Task description = In the data, extract each line that holds the string "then".

· · · · ·

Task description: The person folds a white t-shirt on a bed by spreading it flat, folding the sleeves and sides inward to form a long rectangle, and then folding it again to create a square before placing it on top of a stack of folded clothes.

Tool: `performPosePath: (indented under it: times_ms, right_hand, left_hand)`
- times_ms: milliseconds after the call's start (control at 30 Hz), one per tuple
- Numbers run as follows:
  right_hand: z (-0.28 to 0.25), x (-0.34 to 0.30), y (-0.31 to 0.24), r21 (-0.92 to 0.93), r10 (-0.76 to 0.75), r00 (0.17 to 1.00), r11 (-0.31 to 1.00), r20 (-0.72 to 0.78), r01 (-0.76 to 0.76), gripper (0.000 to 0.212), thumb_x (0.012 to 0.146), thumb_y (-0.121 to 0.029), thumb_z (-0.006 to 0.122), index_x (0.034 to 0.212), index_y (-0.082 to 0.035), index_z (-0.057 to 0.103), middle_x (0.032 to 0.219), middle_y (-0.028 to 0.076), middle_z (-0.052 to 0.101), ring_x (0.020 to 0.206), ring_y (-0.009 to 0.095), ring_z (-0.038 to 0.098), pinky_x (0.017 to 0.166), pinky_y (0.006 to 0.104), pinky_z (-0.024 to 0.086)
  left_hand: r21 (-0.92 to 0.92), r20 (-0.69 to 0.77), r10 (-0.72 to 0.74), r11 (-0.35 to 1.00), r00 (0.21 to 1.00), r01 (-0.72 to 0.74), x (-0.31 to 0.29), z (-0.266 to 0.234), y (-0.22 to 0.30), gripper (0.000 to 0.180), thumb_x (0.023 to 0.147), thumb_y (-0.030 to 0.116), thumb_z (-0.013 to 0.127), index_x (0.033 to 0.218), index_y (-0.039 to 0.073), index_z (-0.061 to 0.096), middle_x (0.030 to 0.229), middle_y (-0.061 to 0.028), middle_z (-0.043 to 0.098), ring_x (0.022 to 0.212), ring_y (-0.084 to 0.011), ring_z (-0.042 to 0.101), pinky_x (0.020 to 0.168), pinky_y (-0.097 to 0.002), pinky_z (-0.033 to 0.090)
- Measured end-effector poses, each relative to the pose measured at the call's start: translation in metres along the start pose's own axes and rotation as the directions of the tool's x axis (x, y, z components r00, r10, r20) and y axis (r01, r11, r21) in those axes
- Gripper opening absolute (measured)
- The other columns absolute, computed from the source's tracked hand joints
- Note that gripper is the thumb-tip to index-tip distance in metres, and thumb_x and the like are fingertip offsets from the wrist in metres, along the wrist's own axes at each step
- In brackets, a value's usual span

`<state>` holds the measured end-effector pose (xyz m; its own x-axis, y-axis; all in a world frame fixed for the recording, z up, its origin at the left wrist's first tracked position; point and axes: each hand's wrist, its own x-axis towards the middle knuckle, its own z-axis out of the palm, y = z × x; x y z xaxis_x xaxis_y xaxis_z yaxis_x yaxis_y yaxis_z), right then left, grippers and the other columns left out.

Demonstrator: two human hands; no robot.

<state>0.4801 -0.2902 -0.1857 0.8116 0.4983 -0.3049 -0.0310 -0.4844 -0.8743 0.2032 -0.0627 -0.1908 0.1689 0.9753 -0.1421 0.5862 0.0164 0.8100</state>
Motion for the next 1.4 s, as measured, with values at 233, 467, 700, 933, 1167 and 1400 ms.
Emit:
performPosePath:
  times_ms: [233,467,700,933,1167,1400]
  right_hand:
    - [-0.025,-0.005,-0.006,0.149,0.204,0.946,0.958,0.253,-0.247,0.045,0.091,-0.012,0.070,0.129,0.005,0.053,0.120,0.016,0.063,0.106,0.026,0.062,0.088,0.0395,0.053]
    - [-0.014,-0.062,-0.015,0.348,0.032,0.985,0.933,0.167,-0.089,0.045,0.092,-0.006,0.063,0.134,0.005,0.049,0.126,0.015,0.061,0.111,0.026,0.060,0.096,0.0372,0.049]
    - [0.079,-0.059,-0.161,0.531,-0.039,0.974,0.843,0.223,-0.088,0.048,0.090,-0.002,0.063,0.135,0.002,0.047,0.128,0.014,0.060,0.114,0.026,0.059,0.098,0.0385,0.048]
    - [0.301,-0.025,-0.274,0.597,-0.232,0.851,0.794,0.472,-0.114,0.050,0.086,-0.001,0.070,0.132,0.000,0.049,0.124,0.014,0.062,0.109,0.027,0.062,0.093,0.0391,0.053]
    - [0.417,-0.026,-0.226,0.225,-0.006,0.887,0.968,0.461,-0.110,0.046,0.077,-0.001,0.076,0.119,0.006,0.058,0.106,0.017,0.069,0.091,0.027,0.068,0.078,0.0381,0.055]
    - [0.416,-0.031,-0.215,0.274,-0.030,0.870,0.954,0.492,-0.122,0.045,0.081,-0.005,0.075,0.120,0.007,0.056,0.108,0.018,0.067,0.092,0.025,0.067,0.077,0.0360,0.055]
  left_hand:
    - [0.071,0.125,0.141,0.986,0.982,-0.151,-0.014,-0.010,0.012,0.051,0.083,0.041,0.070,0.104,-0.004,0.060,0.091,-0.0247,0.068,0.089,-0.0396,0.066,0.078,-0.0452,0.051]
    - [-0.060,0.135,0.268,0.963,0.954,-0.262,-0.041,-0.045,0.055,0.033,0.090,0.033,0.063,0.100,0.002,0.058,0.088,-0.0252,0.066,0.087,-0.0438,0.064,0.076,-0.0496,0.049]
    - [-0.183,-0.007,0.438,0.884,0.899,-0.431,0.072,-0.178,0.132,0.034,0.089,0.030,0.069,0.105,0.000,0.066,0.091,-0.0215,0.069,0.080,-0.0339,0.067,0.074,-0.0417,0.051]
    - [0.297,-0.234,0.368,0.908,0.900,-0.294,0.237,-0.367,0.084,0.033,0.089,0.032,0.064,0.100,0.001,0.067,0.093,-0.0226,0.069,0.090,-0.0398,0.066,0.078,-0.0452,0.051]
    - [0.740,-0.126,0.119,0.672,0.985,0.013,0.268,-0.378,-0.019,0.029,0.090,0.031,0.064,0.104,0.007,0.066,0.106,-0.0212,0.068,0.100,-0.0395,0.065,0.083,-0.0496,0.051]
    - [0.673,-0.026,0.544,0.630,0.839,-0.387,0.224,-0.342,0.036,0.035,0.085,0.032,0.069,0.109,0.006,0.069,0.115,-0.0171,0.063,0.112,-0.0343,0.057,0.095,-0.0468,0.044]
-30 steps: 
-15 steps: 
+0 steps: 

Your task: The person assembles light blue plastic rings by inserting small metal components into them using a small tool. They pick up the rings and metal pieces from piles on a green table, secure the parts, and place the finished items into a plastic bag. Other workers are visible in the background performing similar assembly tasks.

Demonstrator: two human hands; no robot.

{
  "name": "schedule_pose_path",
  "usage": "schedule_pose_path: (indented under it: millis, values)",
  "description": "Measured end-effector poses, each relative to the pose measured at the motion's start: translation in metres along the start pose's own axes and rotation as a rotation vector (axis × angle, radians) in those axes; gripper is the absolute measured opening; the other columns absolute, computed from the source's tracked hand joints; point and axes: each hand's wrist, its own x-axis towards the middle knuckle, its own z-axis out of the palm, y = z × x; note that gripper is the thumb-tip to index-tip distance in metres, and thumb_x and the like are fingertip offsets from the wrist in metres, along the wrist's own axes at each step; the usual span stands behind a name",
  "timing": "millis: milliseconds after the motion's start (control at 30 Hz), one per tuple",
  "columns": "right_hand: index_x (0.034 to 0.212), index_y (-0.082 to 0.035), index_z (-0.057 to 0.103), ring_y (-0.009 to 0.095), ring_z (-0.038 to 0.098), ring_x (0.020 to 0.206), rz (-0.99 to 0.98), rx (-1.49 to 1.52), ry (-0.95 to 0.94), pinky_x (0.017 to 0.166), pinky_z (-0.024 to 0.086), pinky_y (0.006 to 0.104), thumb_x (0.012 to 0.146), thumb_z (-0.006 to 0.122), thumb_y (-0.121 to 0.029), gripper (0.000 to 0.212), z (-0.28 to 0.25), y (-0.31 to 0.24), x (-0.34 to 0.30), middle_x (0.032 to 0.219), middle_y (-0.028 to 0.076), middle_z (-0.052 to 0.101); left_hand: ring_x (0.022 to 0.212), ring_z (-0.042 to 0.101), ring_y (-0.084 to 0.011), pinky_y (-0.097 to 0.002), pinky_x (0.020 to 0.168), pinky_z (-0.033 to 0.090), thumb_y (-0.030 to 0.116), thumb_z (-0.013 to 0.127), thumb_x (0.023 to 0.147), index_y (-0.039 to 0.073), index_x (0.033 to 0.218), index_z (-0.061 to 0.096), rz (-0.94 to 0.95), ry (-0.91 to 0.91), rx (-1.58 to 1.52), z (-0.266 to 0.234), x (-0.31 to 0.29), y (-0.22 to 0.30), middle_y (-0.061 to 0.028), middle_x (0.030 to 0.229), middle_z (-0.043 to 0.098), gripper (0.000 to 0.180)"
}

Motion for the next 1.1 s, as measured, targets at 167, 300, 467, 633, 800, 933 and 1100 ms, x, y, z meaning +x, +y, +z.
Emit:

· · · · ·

Output for this exercise =
Task description: The person folds a white t-shirt on a bed by spreading it flat, folding the sleeves and sides inward to form a long rectangle, and then folding it again to create a square before placing it on top of a stack of folded clothes.
`<state>` holds the measured end-effector pose (xyz m; its own x-axis, y-axis; all in a world frame fixed for the recording, z up, its origin at the left wrist's first tracked position; point and axes: each hand's wrist, its own x-axis towards the middle knuckle, its own z-axis out of the palm, y = z × x; x y z xaxis_x xaxis_y xaxis_z yaxis_x yaxis_y yaxis_z), right then left, grippers and the other columns left out.

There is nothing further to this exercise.